■ Exercise details
Repeat the records below exactly, beginning at the first line and finishing with the line that contains "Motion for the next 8".

■ Available data

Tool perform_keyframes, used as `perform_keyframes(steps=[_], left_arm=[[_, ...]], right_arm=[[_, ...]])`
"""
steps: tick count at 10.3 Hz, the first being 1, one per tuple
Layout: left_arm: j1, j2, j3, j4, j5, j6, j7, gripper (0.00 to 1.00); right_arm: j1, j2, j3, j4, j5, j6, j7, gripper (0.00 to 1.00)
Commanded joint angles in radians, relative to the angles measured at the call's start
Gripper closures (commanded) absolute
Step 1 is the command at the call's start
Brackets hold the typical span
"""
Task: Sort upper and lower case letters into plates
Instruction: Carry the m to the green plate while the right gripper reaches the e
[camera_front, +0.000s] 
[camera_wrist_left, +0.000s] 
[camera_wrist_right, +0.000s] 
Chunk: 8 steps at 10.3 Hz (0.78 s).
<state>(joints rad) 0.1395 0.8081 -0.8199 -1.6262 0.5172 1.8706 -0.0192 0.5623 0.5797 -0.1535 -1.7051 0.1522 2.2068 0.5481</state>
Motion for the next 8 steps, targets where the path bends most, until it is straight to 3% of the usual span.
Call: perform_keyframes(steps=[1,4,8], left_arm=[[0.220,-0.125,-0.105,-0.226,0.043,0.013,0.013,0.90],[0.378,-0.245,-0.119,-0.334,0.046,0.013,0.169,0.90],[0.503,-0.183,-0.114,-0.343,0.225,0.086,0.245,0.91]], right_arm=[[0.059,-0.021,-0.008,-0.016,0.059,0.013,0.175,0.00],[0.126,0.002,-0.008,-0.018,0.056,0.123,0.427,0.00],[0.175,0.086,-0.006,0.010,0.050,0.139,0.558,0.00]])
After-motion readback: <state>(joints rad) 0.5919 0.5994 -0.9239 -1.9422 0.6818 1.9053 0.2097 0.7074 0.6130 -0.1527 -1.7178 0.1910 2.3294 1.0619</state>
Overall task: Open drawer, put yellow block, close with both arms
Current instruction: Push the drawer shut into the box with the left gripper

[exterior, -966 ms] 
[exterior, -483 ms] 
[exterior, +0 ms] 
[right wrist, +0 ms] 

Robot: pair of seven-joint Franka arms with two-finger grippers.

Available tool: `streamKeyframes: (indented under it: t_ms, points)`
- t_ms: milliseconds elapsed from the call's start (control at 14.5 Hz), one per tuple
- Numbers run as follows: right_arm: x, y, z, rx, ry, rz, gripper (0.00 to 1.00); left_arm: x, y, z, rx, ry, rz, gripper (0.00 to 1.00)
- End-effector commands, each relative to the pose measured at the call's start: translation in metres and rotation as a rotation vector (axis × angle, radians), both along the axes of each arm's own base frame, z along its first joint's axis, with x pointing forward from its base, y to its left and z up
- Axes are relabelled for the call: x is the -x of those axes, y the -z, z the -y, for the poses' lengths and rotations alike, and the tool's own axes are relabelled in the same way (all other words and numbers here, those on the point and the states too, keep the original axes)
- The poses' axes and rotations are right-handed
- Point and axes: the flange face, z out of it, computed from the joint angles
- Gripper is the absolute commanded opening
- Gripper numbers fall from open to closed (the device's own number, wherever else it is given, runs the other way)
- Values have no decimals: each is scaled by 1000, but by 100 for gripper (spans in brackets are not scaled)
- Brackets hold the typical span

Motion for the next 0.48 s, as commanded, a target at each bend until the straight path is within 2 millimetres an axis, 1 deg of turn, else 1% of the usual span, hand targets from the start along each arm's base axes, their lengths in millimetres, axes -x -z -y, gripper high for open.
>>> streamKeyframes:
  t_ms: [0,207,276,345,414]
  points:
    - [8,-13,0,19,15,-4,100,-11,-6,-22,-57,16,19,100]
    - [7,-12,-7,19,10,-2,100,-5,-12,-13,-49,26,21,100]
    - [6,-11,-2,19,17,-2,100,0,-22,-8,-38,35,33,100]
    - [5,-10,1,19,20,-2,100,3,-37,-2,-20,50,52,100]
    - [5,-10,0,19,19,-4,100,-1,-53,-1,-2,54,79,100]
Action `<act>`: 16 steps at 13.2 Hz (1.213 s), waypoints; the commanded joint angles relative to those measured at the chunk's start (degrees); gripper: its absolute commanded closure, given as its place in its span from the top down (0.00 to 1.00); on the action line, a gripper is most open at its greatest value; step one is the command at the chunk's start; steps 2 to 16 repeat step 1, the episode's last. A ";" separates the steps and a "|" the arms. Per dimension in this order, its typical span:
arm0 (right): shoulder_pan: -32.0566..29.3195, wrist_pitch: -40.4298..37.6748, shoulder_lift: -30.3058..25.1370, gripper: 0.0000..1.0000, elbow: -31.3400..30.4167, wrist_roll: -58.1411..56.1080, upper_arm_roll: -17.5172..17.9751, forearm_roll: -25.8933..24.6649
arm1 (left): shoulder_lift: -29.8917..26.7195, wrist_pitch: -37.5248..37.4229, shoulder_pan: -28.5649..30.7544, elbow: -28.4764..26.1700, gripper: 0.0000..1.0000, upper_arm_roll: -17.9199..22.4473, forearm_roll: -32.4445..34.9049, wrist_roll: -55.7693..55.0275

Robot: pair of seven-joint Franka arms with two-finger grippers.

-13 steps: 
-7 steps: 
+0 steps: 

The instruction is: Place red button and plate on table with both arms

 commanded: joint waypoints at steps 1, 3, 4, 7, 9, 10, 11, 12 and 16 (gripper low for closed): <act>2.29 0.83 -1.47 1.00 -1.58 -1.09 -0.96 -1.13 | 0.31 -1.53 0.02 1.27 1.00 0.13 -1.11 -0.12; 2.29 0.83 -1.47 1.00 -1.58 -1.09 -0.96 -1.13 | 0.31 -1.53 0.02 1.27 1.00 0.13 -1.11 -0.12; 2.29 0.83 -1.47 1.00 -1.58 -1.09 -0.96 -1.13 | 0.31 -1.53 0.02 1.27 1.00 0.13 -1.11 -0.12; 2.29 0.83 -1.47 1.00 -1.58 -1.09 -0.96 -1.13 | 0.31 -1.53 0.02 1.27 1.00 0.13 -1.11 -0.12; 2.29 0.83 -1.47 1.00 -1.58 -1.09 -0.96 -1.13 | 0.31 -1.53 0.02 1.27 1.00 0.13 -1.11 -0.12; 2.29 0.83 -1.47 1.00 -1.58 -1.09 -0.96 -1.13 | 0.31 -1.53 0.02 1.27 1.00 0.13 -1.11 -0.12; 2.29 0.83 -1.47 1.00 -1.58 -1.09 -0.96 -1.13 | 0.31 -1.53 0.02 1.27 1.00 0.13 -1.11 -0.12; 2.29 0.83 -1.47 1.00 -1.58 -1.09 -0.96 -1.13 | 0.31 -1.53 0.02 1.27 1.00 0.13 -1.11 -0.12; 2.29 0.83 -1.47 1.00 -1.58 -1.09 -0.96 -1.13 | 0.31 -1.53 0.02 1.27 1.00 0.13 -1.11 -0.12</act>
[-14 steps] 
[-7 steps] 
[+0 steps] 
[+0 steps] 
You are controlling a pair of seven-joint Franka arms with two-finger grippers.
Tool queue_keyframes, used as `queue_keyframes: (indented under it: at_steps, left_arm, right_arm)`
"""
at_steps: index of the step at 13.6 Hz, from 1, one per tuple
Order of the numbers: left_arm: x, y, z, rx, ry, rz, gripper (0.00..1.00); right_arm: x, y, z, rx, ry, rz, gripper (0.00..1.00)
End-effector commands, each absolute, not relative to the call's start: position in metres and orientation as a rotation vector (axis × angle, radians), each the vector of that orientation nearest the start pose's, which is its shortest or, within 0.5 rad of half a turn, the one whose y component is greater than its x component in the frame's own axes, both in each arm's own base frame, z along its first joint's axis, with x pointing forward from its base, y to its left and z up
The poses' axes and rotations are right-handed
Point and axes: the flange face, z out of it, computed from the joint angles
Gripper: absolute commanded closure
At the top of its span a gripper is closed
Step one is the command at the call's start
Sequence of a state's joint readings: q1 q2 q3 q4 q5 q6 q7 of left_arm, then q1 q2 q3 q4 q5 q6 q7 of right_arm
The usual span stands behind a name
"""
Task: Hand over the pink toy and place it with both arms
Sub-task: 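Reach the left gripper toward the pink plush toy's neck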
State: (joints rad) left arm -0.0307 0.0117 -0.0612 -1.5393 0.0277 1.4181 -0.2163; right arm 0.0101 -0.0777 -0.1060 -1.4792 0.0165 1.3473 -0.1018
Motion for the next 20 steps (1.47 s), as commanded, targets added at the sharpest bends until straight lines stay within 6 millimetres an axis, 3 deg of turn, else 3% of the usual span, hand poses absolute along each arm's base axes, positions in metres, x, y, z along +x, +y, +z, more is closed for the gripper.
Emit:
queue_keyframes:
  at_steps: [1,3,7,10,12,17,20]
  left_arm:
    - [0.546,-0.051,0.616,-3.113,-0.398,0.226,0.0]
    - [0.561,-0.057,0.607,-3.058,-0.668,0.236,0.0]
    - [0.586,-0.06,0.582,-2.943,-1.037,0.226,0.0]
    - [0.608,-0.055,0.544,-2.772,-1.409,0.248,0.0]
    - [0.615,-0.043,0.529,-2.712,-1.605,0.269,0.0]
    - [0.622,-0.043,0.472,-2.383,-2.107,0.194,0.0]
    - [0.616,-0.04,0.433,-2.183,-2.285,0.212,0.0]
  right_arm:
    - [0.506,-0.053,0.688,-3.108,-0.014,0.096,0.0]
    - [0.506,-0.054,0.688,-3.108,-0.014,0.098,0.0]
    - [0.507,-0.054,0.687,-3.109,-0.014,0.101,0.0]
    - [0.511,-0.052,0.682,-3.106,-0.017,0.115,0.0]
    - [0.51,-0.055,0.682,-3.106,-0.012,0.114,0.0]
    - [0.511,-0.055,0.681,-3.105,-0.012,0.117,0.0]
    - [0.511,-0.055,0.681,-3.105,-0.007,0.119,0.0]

■ Expected answer
Tool perform_keyframes, used as `perform_keyframes(steps=[_], left_arm=[[_, ...]], right_arm=[[_, ...]])`
"""
steps: tick count at 10.3 Hz, the first being 1, one per tuple
Layout: left_arm: j1, j2, j3, j4, j5, j6, j7, gripper (0.00 to 1.00); right_arm: j1, j2, j3, j4, j5, j6, j7, gripper (0.00 to 1.00)
Commanded joint angles in radians, relative to the angles measured at the call's start
Gripper closures (commanded) absolute
Step 1 is the command at the call's start
Brackets hold the typical span
"""
Task: Sort upper and lower case letters into plates
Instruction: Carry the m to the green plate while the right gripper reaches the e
[camera_front, +0.000s] 
[camera_wrist_left, +0.000s] 
[camera_wrist_right, +0.000s] 
Chunk: 8 steps at 10.3 Hz (0.78 s).
<state>(joints rad) 0.1395 0.8081 -0.8199 -1.6262 0.5172 1.8706 -0.0192 0.5623 0.5797 -0.1535 -1.7051 0.1522 2.2068 0.5481</state>
Motion for the next 8 steps, targets where the path bends most, until it is straight to 3% of the usual span.

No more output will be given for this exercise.